Irwin Magnetic Systems, Inc., also known as Irwin Magnetics, was a computer storage manufacturer active from 1979 to 1989 and based in Ann Arbor, Michigan. It was founded by Samuel Irwin in 1979 as Irwin International, Inc. The company's primary export was magnetic tape data storage and backup systems for personal computers. Irwin was one of the first companies to manufacture quarter-inch cartridge (QIC) systems for the personal computer market. In 1989, the company was acquired by Cipher Data Products.

==History==
Irwin Magnetic Systems was founded in 1979 as Irwin International, Inc., by Samuel Irwin. Irwin International spent the first few years of its existence developing a QIC–style magnetic tape data storage system, but the company was unable to develop a viable product.

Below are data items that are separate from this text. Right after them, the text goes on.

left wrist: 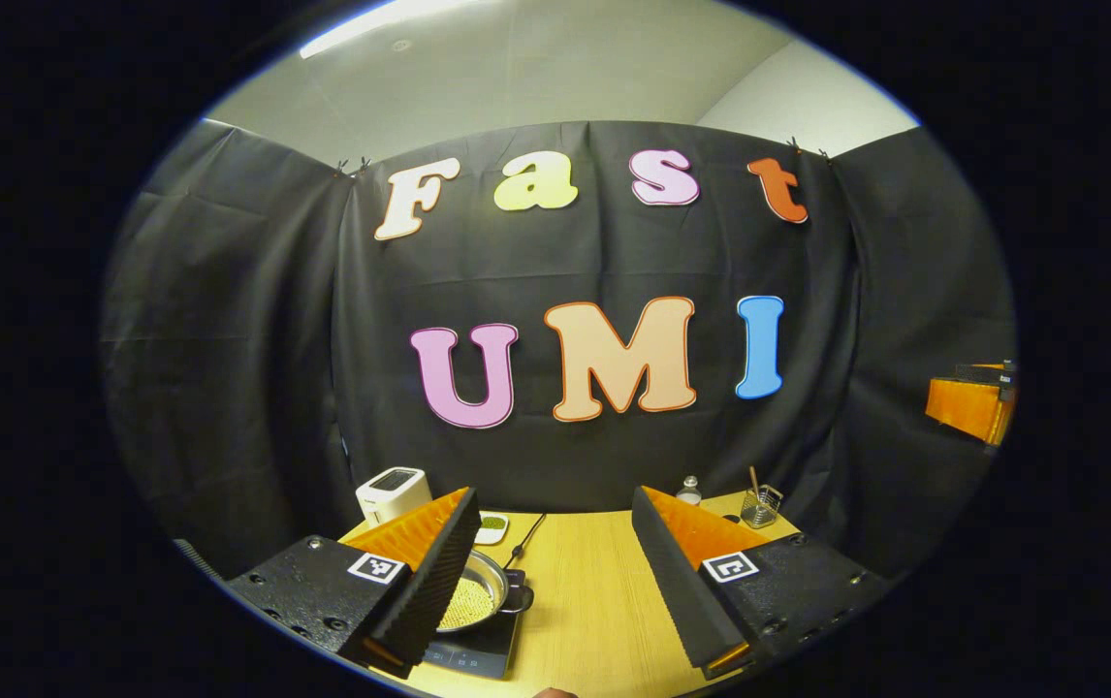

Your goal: First push the handle of the pot to place it horizontally, then grasp the pot with both hands and set it on the induction cooktop.

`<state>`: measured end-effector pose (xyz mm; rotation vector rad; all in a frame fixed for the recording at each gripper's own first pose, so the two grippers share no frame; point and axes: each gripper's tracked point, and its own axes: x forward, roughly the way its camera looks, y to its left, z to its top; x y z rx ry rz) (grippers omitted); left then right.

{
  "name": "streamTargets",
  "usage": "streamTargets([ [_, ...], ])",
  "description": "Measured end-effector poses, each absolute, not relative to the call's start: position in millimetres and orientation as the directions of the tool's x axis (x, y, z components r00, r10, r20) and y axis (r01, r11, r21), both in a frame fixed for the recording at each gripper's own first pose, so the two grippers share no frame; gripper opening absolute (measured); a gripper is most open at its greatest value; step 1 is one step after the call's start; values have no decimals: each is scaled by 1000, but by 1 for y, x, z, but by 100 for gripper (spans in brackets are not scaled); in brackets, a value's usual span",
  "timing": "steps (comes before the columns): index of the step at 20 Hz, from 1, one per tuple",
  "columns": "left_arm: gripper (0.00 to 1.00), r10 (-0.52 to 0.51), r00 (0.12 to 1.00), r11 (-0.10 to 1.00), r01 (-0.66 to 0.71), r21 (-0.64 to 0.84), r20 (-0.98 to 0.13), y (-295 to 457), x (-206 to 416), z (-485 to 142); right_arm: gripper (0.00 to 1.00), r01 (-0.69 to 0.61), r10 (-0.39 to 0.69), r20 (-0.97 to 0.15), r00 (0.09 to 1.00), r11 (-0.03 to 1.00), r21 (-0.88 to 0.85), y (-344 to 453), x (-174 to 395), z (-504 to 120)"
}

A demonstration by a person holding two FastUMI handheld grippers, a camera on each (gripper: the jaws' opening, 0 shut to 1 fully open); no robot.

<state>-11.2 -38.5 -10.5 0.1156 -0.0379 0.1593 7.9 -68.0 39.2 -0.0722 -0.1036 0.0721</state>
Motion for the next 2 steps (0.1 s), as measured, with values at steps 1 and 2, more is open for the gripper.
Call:
streamTargets([
  [1, 94, 154, 987, 981, -159, 110, 47, -40, -10, -10, 94, -67, 74, 100, 992, 995, -76, -70, 10, 39],
  [2, 94, 148, 988, 982, -152, 109, 44, -44, -8, -11, 94, -64, 72, 100, 992, 995, -77, -71, 11, 39],
])
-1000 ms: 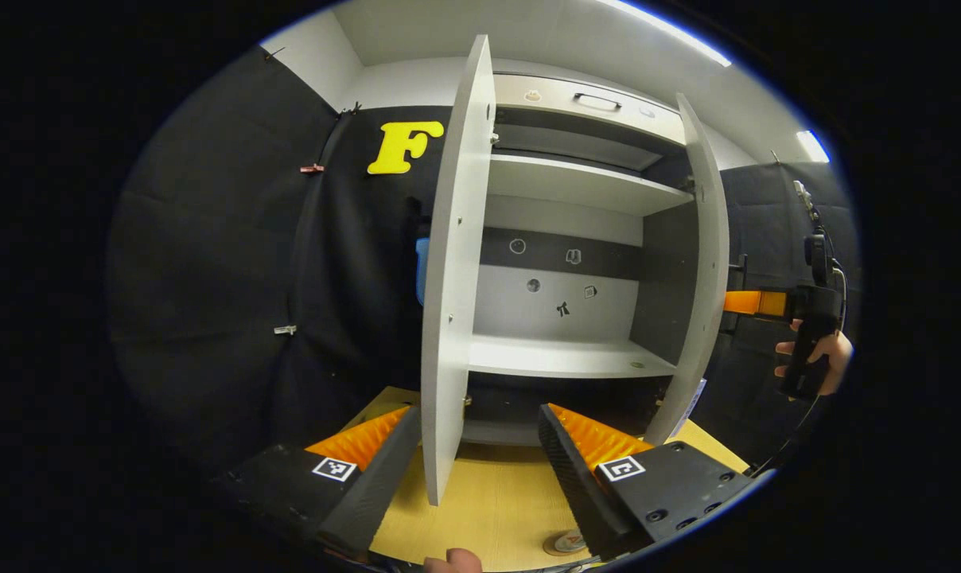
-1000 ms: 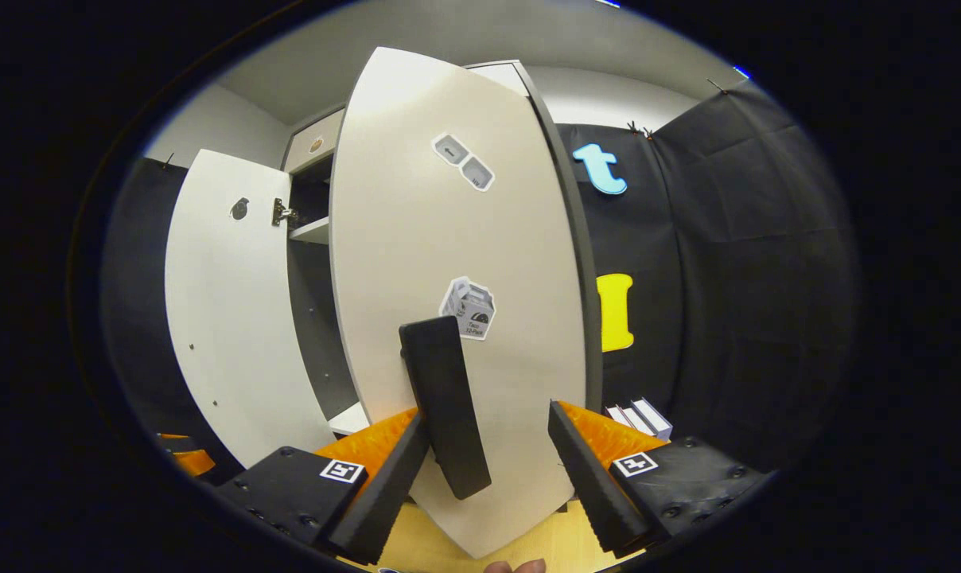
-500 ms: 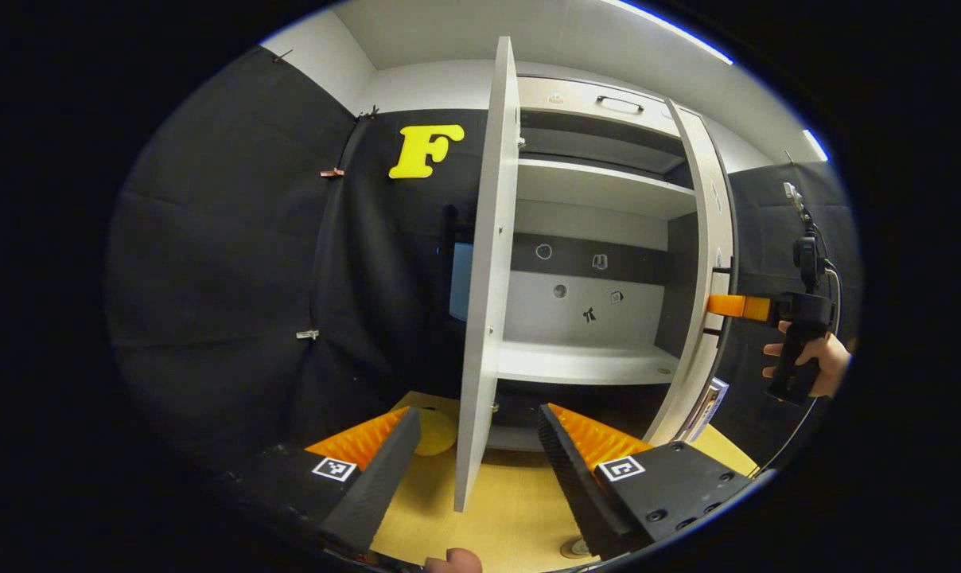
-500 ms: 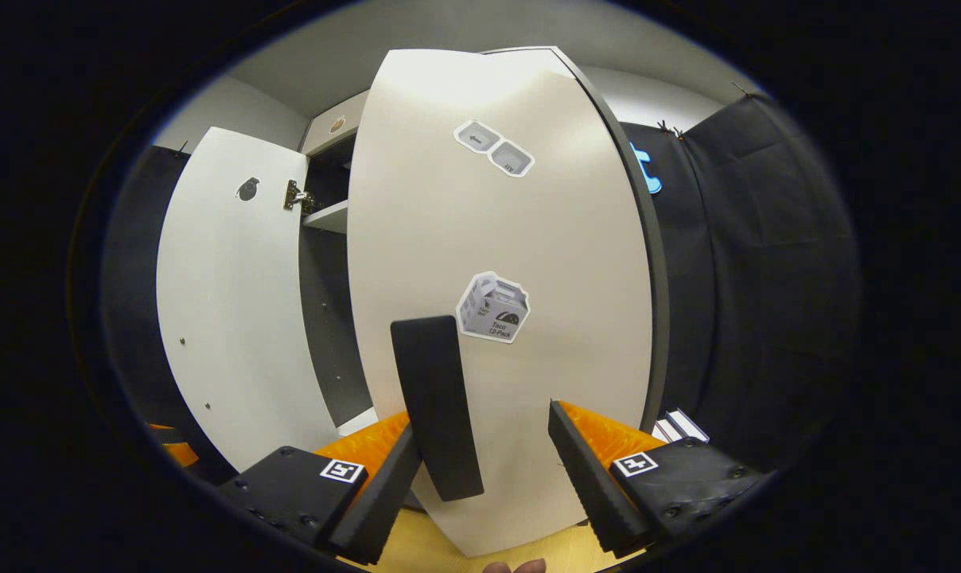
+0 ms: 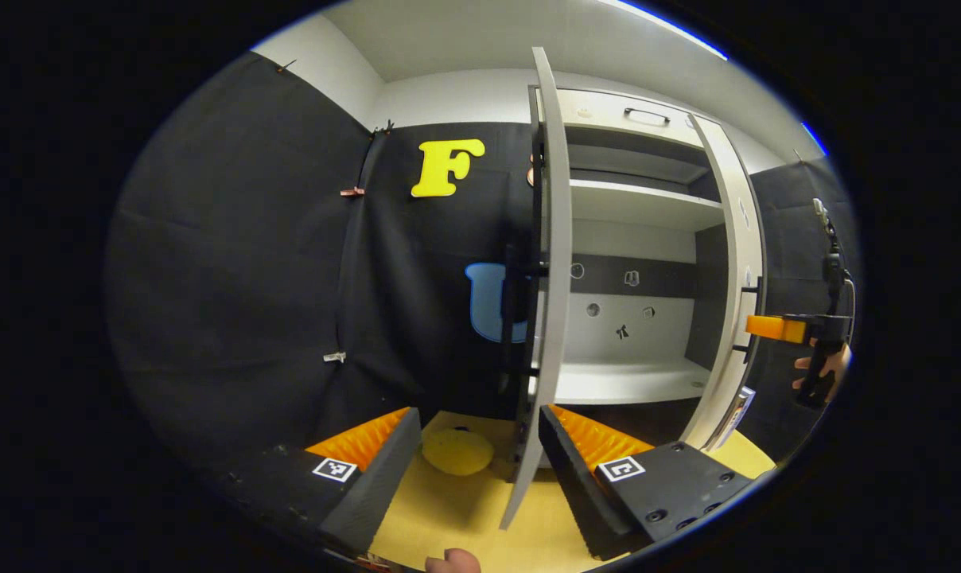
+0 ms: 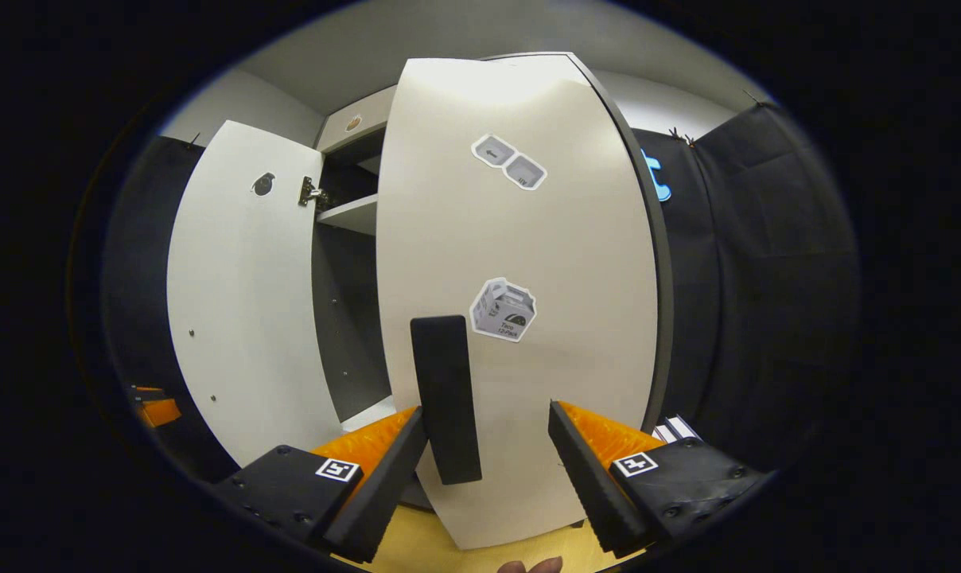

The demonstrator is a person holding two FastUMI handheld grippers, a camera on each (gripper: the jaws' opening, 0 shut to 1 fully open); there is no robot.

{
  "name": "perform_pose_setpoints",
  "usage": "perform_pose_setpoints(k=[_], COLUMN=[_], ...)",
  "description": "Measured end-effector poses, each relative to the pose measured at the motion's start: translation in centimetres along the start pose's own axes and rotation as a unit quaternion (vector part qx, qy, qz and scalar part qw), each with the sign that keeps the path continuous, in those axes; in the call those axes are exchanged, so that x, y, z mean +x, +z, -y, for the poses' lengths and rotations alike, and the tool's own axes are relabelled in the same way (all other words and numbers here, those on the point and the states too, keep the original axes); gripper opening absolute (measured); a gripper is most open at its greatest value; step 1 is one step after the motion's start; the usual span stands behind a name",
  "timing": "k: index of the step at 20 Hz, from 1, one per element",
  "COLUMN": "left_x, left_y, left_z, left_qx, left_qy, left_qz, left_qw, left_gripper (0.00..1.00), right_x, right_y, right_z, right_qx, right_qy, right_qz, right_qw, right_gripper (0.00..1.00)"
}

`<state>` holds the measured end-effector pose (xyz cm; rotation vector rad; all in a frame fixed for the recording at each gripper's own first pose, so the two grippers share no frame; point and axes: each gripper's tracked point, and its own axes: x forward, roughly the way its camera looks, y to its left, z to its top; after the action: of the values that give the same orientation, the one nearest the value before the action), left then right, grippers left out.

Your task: Grasp the bottle in the cabinet with the left hand and place it on the coaster, then close the right door with the right hand and the left door with the left hand.

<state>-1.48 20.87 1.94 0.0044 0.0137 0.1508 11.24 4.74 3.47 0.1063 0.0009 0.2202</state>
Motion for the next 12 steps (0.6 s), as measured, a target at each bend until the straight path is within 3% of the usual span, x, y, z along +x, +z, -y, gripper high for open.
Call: perform_pose_setpoints(k=[7, 12], left_x=[4.6, 5.3], left_y=[3.3, 4.3], left_z=[-0.7, 0.4], left_qx=[0.001, 0.021], left_qy=[-0.003, 0.000], left_qz=[0.018, 0.032], left_qw=[1.000, 0.999], left_gripper=[0.94, 0.93], right_x=[-3.0, -4.7], right_y=[0.3, 0.3], right_z=[1.8, 3.1], right_qx=[0.005, -0.021], right_qy=[-0.030, -0.046], right_qz=[0.000, -0.002], right_qw=[1.000, 0.999], right_gripper=[0.99, 0.98])
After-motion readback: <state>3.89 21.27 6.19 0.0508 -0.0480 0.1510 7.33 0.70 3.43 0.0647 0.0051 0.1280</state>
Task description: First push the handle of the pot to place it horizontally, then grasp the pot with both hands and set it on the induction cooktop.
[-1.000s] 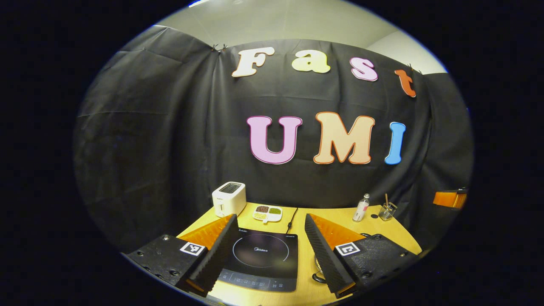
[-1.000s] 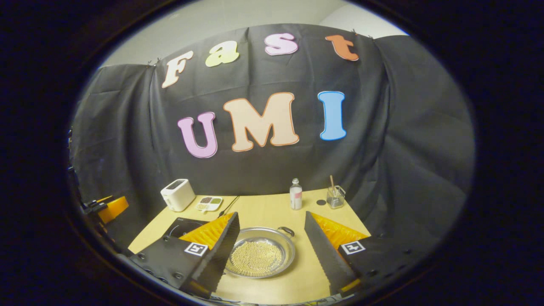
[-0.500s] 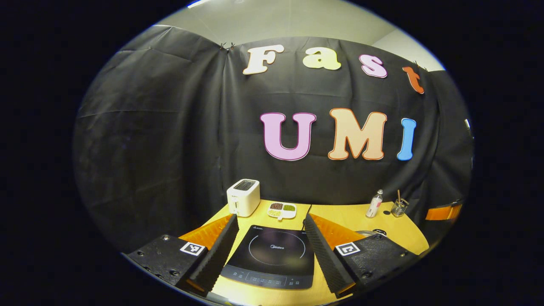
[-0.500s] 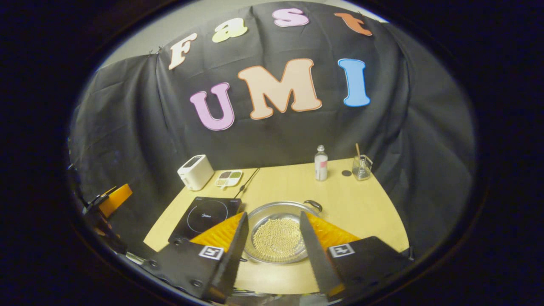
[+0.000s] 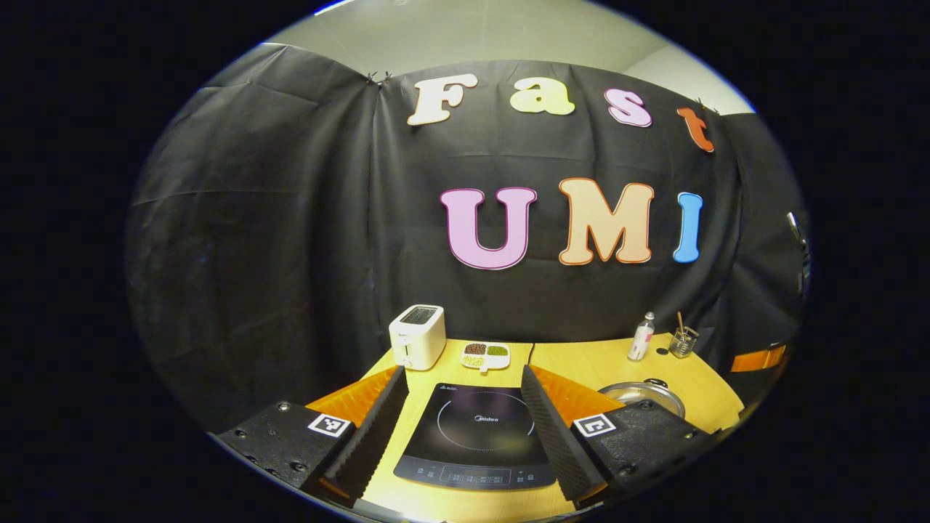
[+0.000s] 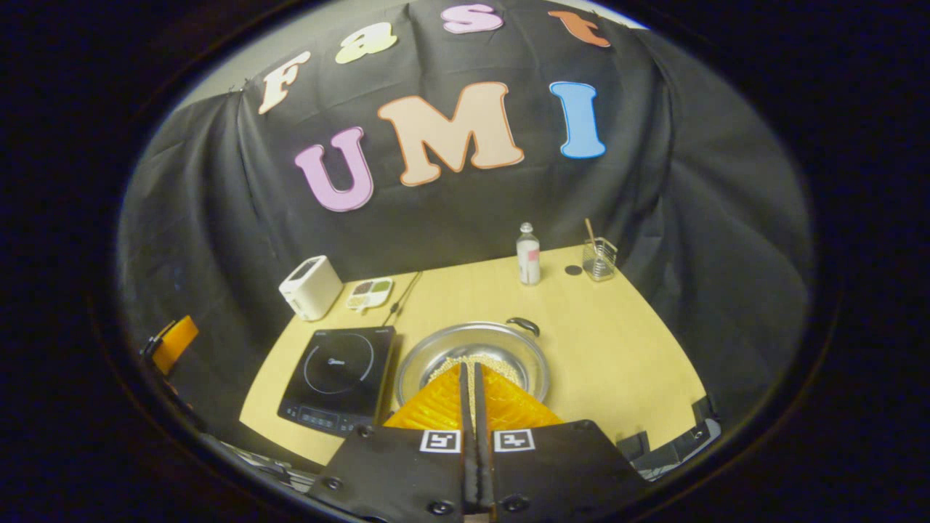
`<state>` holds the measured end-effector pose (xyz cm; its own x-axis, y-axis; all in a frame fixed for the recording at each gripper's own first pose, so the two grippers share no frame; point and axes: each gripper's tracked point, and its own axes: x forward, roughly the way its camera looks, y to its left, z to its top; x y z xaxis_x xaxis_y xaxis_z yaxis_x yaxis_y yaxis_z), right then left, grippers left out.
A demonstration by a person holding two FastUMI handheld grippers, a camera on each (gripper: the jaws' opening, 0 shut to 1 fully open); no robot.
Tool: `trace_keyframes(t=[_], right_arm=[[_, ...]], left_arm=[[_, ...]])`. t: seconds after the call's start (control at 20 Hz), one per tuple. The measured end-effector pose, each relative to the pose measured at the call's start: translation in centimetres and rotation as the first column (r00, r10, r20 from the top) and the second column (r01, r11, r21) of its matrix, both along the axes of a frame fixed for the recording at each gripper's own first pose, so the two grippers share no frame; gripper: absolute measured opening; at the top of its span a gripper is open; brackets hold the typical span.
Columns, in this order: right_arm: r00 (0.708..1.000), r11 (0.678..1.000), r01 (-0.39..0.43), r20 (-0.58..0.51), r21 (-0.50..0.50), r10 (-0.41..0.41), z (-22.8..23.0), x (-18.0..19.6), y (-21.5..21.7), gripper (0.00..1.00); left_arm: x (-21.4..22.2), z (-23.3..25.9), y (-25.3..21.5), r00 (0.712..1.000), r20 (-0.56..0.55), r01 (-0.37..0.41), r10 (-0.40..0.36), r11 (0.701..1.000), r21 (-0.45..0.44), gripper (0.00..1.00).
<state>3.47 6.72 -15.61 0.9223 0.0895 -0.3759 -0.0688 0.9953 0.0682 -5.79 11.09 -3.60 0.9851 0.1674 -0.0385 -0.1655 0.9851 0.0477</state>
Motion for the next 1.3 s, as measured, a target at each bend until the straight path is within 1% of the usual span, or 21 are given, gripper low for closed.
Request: trace_keyframes(t=[0.1, 0.2, 0.25, 0.3, 0.35, 0.4, 0.5, 0.55, 0.6, 0.65, 0.8, 0.85, 0.95, 1.0, 1.05, 1.1, 1.15, 1.3], right_arm=[[0.999, 1.000, 0.020, -0.044, -0.008, -0.020, -2.0, -0.8, 0.0, 0.00], [0.995, 0.999, 0.032, -0.097, -0.007, -0.032, -4.2, -1.5, 0.1, 0.00], [0.991, 1.000, 0.031, -0.129, -0.005, -0.031, -5.5, -2.1, 0.4, 0.00], [0.986, 1.000, 0.028, -0.165, -0.006, -0.028, -6.6, -2.6, 0.8, 0.02], [0.979, 0.999, 0.029, -0.204, -0.014, -0.032, -8.0, -3.3, 1.1, 0.00], [0.969, 0.999, 0.035, -0.242, -0.031, -0.042, -9.2, -3.7, 1.0, 0.02], [0.948, 0.998, 0.033, -0.313, -0.056, -0.049, -11.5, -4.3, 1.3, 0.02], [0.934, 0.998, 0.024, -0.355, -0.059, -0.043, -13.0, -4.6, 1.9, 0.02], [0.918, 0.998, 0.014, -0.396, -0.056, -0.035, -14.3, -4.8, 2.5, 0.00], [0.904, 0.999, 0.001, -0.427, -0.052, -0.023, -15.3, -5.1, 3.2, 0.02], [0.865, 0.996, -0.048, -0.502, -0.069, 0.007, -18.3, -5.3, 4.9, 0.03], [0.859, 0.995, -0.055, -0.512, -0.077, 0.008, -19.1, -5.0, 5.2, 0.03], [0.846, 0.994, -0.062, -0.533, -0.091, 0.004, -20.3, -4.4, 5.9, 0.03], [0.841, 0.994, -0.064, -0.541, -0.094, 0.003, -20.7, -4.0, 6.3, 0.00], [0.835, 0.993, -0.066, -0.550, -0.102, -0.001, -21.4, -3.7, 6.6, 0.03], [0.833, 0.992, -0.061, -0.553, -0.112, -0.011, -21.8, -3.2, 6.8, 0.00], [0.829, 0.991, -0.057, -0.559, -0.124, -0.022, -22.2, -2.7, 6.9, 0.03], [0.827, 0.987, -0.048, -0.560, -0.153, -0.047, -23.0, -0.9, 7.0, 0.00]], left_arm=[[-0.2, -0.4, 0.2, 1.000, -0.004, 0.021, -0.021, 1.000, 0.004, 0.92], [-0.4, -0.7, 0.7, 0.999, -0.010, 0.033, -0.033, 0.999, 0.017, 0.96], [-0.6, -0.8, 0.9, 0.999, -0.012, 0.038, -0.038, 0.999, 0.021, 0.96], [-0.7, -1.0, 1.1, 0.999, -0.014, 0.041, -0.041, 0.999, 0.021, 0.96], [-0.9, -1.3, 1.3, 0.999, -0.019, 0.043, -0.043, 0.999, 0.016, 0.96], [-1.0, -1.6, 1.4, 0.999, -0.023, 0.044, -0.044, 0.999, 0.006, 0.92], [-1.4, -2.1, 1.7, 0.998, -0.028, 0.048, -0.049, 0.999, -0.021, 0.92], [-1.6, -2.4, 1.9, 0.998, -0.031, 0.047, -0.048, 0.998, -0.030, 0.92], [-1.8, -2.7, 2.2, 0.998, -0.035, 0.043, -0.044, 0.998, -0.035, 0.92], [-2.0, -2.8, 2.6, 0.999, -0.036, 0.035, -0.037, 0.999, -0.033, 0.92], [-2.6, -3.1, 3.9, 0.999, -0.036, 0.010, -0.010, 1.000, -0.025, 0.92], [-2.8, -3.3, 4.2, 0.999, -0.038, 0.001, -0.003, 1.000, -0.030, 0.96], [-3.0, -3.9, 4.8, 0.999, -0.051, -0.018, 0.016, 0.999, -0.046, 0.96], [-3.2, -4.3, 5.1, 0.998, -0.058, -0.027, 0.024, 0.998, -0.054, 0.96], [-3.3, -4.6, 5.2, 0.997, -0.064, -0.036, 0.032, 0.997, -0.062, 0.92], [-3.5, -4.8, 5.4, 0.997, -0.067, -0.042, 0.038, 0.997, -0.070, 0.92], [-3.5, -4.9, 5.5, 0.997, -0.070, -0.048, 0.043, 0.996, -0.079, 0.92], [-3.7, -5.8, 5.9, 0.995, -0.089, -0.060, 0.051, 0.993, -0.101, 0.92]])
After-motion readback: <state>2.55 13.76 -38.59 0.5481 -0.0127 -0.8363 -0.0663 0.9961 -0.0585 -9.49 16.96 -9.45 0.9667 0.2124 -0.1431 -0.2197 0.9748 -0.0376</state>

In July 1983, Samuel Irwin transferred the assets of Irwin International into a separate holding company, Irwin Magnetic Systems. Unlike its predecessor, Irwin Magnetics was able to successfully develop a microcomputer tape system to market. Called the Irwin Backup, this system made use of 3M's DC100 tape format and was primarily intended as a means of backing up data. The Irwin was a commercial success, and the company soon inked deals with Compaq and NCR, personal computer manufacturers who resold the drives as value-adds for their machines. A few years later, Irwin introduced the AccuTrak, based on the then-common DC2000 tape cartridge format and featuring a proprietary embedded servo to increase data density. Initially sold exclusively for Macintosh computers, Irwin eventually released it for IBM PCs and compatibles, earning design wins from PC manufactures such as Compaq, Hewlett-Packard, and IBM, the latter of which sold them as an optional for their Personal System/2 (PS/2) line of PCs.

At its height in the mid-1980s, Irwin Magnetics employed 600 people in Ann Arbor. The company went public in 1986. In 1988, the company acquired Kennedy Company, a prolific tape drive manufacturer for minicomputer systems, from Shugart Corporation for an undisclosed amount. In 1989, Irwin was acquired by Cipher Data Products for US$77 million. Cipher was in turn acquired by Archive Corporation a year later. Archive maintained Irwin as an independent brand for a while after the acquisition.